The next-generation Eversense continuous glucose monitoring (CGM) system was found to have sustained accuracy and safety up to 180 days, according to the results of a study published in Diabetes Technology & Therapeutics.

The PROMISE study (ClinicalTrials.gov Identifier: NCT03808376) was a prospective, multicenter study conducted at 8 centers in the United States between 2018 and 2020. Patients with type 1 (n=126) and type 2 (n=55) diabetes requiring insulin received the next-generation implantable Eversense CGM system. A subset of patients (n=96) received a second sensor in their other arm, and the secondary device was either identical (n=53) or a modified sacrificial boronic acid (SBA) sensor (n=43).

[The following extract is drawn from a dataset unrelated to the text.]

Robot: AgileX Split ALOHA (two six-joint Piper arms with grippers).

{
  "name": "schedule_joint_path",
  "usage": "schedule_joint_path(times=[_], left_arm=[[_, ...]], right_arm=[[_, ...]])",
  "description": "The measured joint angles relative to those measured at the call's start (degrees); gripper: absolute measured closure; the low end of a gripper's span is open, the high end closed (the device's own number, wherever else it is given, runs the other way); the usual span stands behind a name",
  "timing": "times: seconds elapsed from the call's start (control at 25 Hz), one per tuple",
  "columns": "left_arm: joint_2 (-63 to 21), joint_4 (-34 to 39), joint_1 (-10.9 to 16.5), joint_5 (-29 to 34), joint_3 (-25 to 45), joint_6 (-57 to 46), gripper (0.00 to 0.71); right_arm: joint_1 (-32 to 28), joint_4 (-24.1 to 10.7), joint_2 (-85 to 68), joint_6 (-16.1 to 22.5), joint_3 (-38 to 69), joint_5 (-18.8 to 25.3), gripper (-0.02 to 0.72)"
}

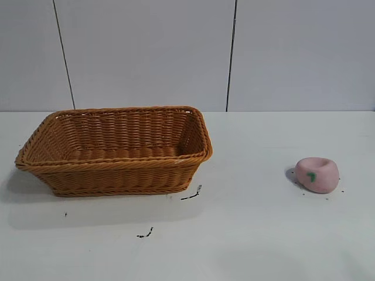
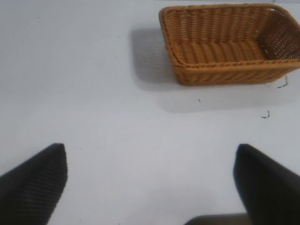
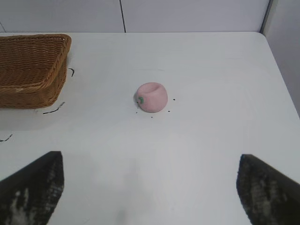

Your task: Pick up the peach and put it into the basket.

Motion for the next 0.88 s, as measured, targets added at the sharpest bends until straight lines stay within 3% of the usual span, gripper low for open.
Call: schedule_joint_path(times=[0.52, 0.88], left_arm=[[0.00, 0.00, 0.00, 0.00, 0.00, 0.00, 0.017], [0.00, 0.00, 0.00, 0.00, 0.00, 0.00, 0.017]], right_arm=[[0.00, -0.73, 1.71, 0.00, -0.61, -0.45, 0.008], [0.03, -0.88, 31.71, 0.00, -10.44, -8.65, 0.008]])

Device detection rates, stability, survival, and safety were evaluated through 180 days.

The study cohort consisted of 53.0% women. Study participants had a mean age of 48.6 (standard deviation [SD], 14.9) years, 90.1% were White, mean glycated hemoglobin (HbA1c) was 7.6% (SD, 1.3%), mean body mass index (BMI) was 31.4 (SD, 7.2) kg/m2, the mean duration since a diagnosis of diabetes was 22.0 (SD, 13.3) years, and 50.8% used a continuous insulin infusion pump at baseline.

Compared with readings from the Yellow Springs Instrument (YSI) bedside glucose analyzer, accuracy of the Eversense CGM (mean percent 15%/15% of reference) on the basis of glucose ranges was 85.6% overall. Stratified by YSI glucose ranges, accuracy was lowest (82.7%) in the 81 to 180 mg/dL range and highest (90.6%) in the 301 to 350 mg/dL range. Accuracy between paired readings on the basis of time ranged from 80.0% on day 1 to 90.5% on day 60.

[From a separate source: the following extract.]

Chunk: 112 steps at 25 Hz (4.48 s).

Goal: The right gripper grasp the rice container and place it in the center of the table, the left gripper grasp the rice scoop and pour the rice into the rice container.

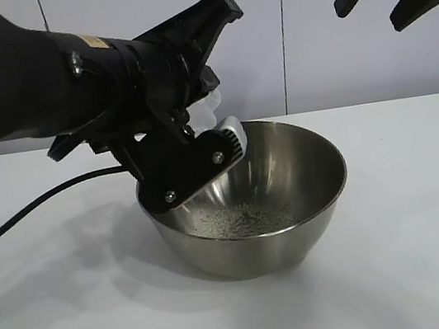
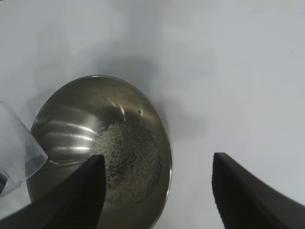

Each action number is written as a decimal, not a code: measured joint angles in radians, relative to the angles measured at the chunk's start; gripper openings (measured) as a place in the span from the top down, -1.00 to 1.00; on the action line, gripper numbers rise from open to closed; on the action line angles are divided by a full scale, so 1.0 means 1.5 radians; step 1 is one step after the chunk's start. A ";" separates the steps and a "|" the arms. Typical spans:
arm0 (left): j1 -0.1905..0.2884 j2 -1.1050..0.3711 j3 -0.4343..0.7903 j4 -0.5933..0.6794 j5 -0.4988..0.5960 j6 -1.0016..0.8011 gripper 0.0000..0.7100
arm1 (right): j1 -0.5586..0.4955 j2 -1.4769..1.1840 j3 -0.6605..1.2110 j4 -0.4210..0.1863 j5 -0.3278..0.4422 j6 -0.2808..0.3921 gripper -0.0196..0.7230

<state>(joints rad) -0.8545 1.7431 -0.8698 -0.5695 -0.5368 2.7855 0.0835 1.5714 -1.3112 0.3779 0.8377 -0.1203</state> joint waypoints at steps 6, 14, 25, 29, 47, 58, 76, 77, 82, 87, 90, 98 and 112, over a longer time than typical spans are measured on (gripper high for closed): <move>0.018 -0.026 -0.012 -0.173 -0.002 -0.242 0.97 | 0.000 0.000 0.000 0.000 0.000 0.000 -0.24; 0.165 -0.126 -0.045 -0.336 0.204 -0.621 0.97 | 0.000 0.000 0.000 0.000 0.000 0.000 -0.24; 0.400 -0.151 -0.060 -0.373 0.509 -0.958 0.97 | 0.000 0.000 0.000 0.000 0.000 0.000 -0.24; 0.478 -0.151 -0.060 -0.550 0.643 -0.864 0.97 | 0.000 0.000 0.000 0.000 -0.002 0.000 -0.24; 0.590 -0.005 -0.006 -0.746 0.836 -0.252 0.97 | 0.000 0.000 0.000 0.000 -0.012 0.000 -0.24; 0.598 0.139 -0.048 -0.750 0.836 -0.197 0.97 | 0.000 0.000 0.000 0.000 -0.012 0.000 -0.24; 0.599 0.189 -0.073 -0.760 0.775 -0.149 0.94 | 0.000 0.000 0.000 0.000 -0.013 0.000 -0.24; 0.599 0.189 -0.073 -0.760 0.773 -0.149 0.91 | 0.000 0.000 0.000 0.000 -0.013 0.000 -0.24; 0.599 0.189 -0.073 -0.760 0.759 -0.148 0.49 | 0.000 0.000 0.000 0.000 -0.013 0.000 -0.24; 0.599 0.189 -0.073 -0.760 0.753 -0.148 0.11 | 0.000 0.000 0.000 0.000 -0.013 0.000 -0.24; 0.599 0.189 -0.073 -0.759 0.722 -0.154 0.07 | 0.000 0.000 0.000 0.000 -0.013 0.000 -0.24; 0.599 0.146 -0.073 -0.751 0.572 -0.315 0.06 | 0.000 0.000 0.000 0.000 -0.018 0.000 -0.24; 0.586 0.060 -0.194 -0.718 0.829 -1.052 0.07 | 0.000 0.000 0.000 -0.001 -0.024 0.000 -0.24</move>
<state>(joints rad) 0.0246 1.8326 -1.1602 -1.6467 0.7063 1.2073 0.0835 1.5714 -1.3112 0.3770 0.8020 -0.1203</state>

The confirmed detection rate for a hypoglycemic or hyperglycemic event was 90% for 60 mg/dL, 94% for 70 mg/dL, 99% for 180 mg/dL, and 98% for 240 mg/dL.

Sensor survival was 96% through day 120, 94% at day 150, and 90% at day 180.

For the secondary SBA sensor, overall accuracy on the basis of glucose range was 87.3% with the lowest accuracy (84.6%) in the range 81 to 180 mg/dL and highest (94.1%) in the 351 to 400 mg/dL range. The study period accuracy ranged from 78.6% on day 1 to 93.1% on days 90 and 180.

For the primary sensor, 20.4% of patients reported an adverse event, most of which were dermatologic (11.6%) followed by hematologic (7.7%) or neurologic (3.9%). For SBA sensors, 23.3% of patients reported an adverse event. Among all sensors, 1.1% were associated with an infection at the incision location.

This study was limited by its lack of diversity among study participants.

This study found that the next-generation long-term implantable Eversense CGM system had sustained accuracy and was safe up to 180 days.

Disclosure: Multiple authors declared affiliations with the biotech or pharmaceutical industries. Please refer to the original article for a full list of disclosures.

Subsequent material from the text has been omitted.